Gabi Martínez: The current situation has revealed that the primary and tertiary sectors exist in that order for a logical and natural reason. The pandemic forces us to rethink the order of these sectors again, because it's the people who work in the countryside who keep people in the cities alive. The relationship with the city is no longer one of love, because we've realized that in Spain we still have a long overdue conversation about love with the countryside.
RRN: What would this new conversation between the countryside and the city consist of?
GM: It's about changing the narrative . Changing the way we've viewed the countryside until now. A bucolic, poetic, romantic view... but also an impoverished one. The countryside has been perceived as poor because the city has said it was, but it's not true. We need to re- empower the countryside.
RRN: Have you learned traditional knowledge of the rural world during your experience?
GM: Many. One of them is that you don't have to worry if a sheep escapes because it will return within two days. Also, it's better to dock sheep's tails early for fly season. It's also very interesting to see how the flock avoids certain poisonous plants. And to discover that there are wood storks that live in the dehesa...
I also explain in the book the “clock technique” that you should use if you come across a wolf on the path it takes with its cubs: you should slowly turn your body clockwise – your torso at the same time as your feet – speaking very slowly and quietly and start turning your back on the wolf, but without ever losing sight of it out of the corner of your eye.

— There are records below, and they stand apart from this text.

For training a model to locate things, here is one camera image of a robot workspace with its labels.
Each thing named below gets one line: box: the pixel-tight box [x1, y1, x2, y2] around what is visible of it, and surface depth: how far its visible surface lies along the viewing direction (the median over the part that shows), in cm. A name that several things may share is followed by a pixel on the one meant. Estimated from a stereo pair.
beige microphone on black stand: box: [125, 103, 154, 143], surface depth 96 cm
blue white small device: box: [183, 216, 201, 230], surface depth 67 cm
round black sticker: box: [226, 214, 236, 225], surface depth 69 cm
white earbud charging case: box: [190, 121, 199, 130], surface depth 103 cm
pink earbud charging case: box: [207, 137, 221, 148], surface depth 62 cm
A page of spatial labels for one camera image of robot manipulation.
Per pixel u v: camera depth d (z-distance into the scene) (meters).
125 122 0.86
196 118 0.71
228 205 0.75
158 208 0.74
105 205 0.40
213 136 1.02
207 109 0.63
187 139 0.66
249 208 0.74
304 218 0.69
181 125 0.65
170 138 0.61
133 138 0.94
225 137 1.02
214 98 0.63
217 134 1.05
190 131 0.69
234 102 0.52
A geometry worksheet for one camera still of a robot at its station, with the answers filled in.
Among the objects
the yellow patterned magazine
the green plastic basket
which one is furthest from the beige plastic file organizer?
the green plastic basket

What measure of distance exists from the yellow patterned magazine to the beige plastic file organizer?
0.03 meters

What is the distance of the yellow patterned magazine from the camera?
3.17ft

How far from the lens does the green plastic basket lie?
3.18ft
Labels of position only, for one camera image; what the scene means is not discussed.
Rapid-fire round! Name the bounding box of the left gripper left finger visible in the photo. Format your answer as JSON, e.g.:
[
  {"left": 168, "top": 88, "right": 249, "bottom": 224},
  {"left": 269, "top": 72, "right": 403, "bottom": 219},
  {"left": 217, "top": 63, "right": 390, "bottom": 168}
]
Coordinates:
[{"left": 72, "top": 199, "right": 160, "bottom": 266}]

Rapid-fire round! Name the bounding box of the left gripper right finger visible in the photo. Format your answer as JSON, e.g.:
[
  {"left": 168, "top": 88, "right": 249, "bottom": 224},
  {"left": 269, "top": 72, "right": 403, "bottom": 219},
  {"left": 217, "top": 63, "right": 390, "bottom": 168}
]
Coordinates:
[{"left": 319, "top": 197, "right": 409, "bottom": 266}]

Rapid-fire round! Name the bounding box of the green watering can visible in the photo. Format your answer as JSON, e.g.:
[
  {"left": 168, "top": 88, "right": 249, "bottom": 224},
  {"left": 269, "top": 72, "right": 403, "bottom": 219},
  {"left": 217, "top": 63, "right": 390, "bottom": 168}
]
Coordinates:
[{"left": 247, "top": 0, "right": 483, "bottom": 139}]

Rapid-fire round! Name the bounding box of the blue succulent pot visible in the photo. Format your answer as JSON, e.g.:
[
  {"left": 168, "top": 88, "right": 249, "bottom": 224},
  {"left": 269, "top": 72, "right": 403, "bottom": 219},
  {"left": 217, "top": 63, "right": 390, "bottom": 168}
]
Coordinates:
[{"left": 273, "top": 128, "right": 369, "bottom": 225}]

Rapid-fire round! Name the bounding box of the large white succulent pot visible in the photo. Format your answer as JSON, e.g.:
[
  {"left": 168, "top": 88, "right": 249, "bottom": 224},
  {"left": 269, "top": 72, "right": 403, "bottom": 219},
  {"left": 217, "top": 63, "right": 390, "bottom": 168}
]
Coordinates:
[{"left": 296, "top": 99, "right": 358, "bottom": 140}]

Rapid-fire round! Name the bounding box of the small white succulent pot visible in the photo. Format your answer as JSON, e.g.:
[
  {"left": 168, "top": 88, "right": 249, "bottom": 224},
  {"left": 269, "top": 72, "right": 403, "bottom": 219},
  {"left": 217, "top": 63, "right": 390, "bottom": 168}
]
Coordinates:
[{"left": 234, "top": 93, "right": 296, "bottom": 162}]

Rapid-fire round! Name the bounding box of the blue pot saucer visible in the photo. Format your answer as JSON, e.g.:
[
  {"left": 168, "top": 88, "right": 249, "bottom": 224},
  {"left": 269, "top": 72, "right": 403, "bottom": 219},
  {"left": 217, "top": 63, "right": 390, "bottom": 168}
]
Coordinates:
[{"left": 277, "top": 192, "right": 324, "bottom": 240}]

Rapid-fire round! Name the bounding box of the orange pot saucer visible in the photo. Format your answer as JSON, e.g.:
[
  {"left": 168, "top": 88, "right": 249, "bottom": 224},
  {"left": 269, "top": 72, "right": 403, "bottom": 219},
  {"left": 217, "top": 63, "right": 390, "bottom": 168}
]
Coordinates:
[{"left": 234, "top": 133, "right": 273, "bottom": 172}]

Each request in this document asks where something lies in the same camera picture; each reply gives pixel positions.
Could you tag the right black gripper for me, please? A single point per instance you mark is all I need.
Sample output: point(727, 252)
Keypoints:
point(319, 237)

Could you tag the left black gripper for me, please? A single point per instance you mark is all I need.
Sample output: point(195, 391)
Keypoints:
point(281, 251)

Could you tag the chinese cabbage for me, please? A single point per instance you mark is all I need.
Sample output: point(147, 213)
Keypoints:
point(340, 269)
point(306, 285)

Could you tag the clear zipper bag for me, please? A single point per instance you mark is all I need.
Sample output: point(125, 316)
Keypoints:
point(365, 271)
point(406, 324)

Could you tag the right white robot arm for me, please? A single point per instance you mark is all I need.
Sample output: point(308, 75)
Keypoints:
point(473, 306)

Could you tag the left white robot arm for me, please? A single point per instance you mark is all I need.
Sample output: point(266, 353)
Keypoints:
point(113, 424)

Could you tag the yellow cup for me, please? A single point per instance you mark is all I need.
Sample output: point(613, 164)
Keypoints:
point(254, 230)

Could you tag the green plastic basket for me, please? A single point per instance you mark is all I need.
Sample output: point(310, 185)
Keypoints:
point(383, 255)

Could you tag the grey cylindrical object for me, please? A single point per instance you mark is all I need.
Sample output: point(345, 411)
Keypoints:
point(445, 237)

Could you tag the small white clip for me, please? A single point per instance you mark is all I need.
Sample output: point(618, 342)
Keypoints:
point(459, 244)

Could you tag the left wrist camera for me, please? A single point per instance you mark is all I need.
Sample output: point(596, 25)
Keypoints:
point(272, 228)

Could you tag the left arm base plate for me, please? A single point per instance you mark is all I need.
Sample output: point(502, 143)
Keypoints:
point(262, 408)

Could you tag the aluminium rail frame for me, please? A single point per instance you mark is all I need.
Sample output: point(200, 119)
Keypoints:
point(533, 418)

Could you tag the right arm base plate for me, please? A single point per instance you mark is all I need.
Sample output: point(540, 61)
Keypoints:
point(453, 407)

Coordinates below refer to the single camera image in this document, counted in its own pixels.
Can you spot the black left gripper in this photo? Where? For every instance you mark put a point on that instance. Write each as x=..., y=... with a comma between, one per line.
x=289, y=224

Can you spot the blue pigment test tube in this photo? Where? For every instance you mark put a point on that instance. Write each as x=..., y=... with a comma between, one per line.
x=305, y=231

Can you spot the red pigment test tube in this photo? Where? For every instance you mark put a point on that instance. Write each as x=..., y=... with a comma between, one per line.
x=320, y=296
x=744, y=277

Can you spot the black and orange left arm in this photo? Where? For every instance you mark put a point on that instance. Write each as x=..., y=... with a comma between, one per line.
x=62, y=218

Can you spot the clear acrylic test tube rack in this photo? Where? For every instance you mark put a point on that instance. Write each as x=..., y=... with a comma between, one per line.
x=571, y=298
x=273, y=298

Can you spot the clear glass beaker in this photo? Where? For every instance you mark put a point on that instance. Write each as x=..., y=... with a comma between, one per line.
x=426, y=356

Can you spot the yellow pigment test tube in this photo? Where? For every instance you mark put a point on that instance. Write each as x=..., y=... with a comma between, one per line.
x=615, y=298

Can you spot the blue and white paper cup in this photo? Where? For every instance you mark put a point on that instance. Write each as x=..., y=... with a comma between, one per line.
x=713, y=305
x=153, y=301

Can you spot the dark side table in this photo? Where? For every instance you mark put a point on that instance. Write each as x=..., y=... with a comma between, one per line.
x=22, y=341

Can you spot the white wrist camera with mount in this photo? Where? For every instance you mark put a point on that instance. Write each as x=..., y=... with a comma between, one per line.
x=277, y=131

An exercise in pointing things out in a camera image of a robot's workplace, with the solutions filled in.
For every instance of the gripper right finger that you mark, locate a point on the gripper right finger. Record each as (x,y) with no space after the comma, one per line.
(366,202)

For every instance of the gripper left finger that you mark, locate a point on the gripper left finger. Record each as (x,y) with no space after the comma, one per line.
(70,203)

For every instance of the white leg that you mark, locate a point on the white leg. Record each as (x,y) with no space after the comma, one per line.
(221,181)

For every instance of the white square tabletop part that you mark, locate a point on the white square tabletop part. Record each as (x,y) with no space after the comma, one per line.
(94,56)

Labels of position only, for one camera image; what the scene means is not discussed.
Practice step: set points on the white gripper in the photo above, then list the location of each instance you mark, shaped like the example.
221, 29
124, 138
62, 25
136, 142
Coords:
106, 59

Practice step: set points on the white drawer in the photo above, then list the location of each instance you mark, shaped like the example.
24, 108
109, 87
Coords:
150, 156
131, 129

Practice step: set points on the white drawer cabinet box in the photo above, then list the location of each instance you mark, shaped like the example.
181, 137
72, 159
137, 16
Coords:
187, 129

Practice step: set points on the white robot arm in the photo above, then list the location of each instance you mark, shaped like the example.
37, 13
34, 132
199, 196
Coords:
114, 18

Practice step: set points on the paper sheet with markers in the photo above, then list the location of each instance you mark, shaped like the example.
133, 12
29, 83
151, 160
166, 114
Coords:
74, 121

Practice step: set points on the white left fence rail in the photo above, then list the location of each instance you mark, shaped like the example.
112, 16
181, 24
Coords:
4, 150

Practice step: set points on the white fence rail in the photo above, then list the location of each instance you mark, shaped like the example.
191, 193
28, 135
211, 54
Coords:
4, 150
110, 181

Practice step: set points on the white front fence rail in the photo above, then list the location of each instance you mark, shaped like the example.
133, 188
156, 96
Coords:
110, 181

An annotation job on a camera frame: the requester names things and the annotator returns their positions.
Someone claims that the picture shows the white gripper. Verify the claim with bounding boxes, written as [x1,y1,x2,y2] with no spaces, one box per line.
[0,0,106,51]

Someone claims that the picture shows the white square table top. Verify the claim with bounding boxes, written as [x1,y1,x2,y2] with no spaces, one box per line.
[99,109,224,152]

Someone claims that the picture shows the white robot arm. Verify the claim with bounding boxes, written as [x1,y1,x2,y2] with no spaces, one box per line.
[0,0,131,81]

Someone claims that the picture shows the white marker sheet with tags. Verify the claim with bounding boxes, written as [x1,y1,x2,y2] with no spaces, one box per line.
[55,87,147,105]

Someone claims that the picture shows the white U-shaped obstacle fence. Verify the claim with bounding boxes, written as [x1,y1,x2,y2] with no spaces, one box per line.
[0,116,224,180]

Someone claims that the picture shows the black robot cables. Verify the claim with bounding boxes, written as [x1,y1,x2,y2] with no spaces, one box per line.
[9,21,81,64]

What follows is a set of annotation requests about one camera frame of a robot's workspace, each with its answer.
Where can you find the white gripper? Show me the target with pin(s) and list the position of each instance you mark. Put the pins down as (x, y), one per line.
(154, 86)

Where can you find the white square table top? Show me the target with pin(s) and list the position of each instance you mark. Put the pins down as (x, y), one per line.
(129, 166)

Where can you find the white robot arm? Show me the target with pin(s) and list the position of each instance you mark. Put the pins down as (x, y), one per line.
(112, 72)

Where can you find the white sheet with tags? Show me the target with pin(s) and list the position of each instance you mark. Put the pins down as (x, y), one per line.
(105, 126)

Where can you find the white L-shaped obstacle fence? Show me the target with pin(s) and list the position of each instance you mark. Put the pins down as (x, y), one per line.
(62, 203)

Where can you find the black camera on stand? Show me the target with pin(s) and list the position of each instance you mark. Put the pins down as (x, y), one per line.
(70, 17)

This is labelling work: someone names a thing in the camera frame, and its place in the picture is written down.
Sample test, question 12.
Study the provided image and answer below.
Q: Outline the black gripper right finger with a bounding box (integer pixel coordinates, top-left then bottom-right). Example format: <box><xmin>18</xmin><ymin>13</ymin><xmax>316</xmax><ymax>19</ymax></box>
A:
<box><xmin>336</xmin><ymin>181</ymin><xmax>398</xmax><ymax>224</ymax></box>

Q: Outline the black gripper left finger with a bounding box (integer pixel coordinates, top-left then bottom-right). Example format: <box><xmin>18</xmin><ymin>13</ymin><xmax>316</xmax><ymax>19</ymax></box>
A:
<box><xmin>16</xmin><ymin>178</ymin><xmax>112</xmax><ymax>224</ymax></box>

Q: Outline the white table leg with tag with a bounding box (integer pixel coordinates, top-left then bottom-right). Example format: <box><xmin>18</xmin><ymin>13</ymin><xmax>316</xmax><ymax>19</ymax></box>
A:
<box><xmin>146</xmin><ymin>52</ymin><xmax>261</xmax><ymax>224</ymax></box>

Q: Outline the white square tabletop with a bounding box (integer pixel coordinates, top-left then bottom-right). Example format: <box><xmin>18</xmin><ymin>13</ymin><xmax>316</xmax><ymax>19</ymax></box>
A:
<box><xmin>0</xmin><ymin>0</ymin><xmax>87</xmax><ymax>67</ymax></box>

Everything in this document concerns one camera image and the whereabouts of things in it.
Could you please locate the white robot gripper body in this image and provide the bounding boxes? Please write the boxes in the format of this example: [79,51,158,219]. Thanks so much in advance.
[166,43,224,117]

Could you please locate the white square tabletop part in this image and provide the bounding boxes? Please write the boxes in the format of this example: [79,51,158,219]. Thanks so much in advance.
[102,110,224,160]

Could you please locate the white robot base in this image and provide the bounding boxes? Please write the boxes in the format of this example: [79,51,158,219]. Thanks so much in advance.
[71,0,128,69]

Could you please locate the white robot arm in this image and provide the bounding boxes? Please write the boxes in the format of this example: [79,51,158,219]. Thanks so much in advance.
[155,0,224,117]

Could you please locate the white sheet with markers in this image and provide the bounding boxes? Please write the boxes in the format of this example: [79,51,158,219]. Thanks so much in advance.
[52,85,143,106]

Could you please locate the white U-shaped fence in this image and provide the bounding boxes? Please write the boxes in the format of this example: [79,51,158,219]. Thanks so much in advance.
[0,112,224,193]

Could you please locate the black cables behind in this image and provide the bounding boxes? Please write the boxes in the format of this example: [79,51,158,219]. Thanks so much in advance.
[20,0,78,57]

RRN: In the book you make a series of rural claims after the experience lived
GM: Indeed, this return to my roots has made me realize certain forgotten realities that need to be vindicated in our new rural discourse. As a shepherd, I vindicate the figure of the black Merino sheep , which, while once numerous, soon became obscured because white wool could be dyed in numerous colors while black wool could not. I also want to vindicate the figure of the extreme dehesa , a patriotic space where the pending "great conversation" proposed by Thomas Berry is possible. The Extremadura dehesa is one of the places in the world with the greatest biodiversity. In fact, I vindicate it as my own brand. And I call for an empowerment of the countryside , a new narrative about it, not one of poverty or compassion, but of collaboration between humans, nature, and animals, in which it is entirely possible to profit from it and from them without having to deplete resources.
RRN: Paraphrasing your book, where is the real change we need today as a society, even as a civilization?
GM: In the change of narrative, of discourse. Words and discourses create realities, and when these don't serve us, impoverish us, and debase us, we must change them in order to empower ourselves. To change, you have to believe you're capable of truly changing. And that's happening now. It can be seen. But it will only be achieved if you resist until the end. For change to be true, you have to resist until the end and not just remain in the attempt and the gesture. It's necessary for citizens and institutions to simultaneously create a new discourse. And for it to be brought into the new reality.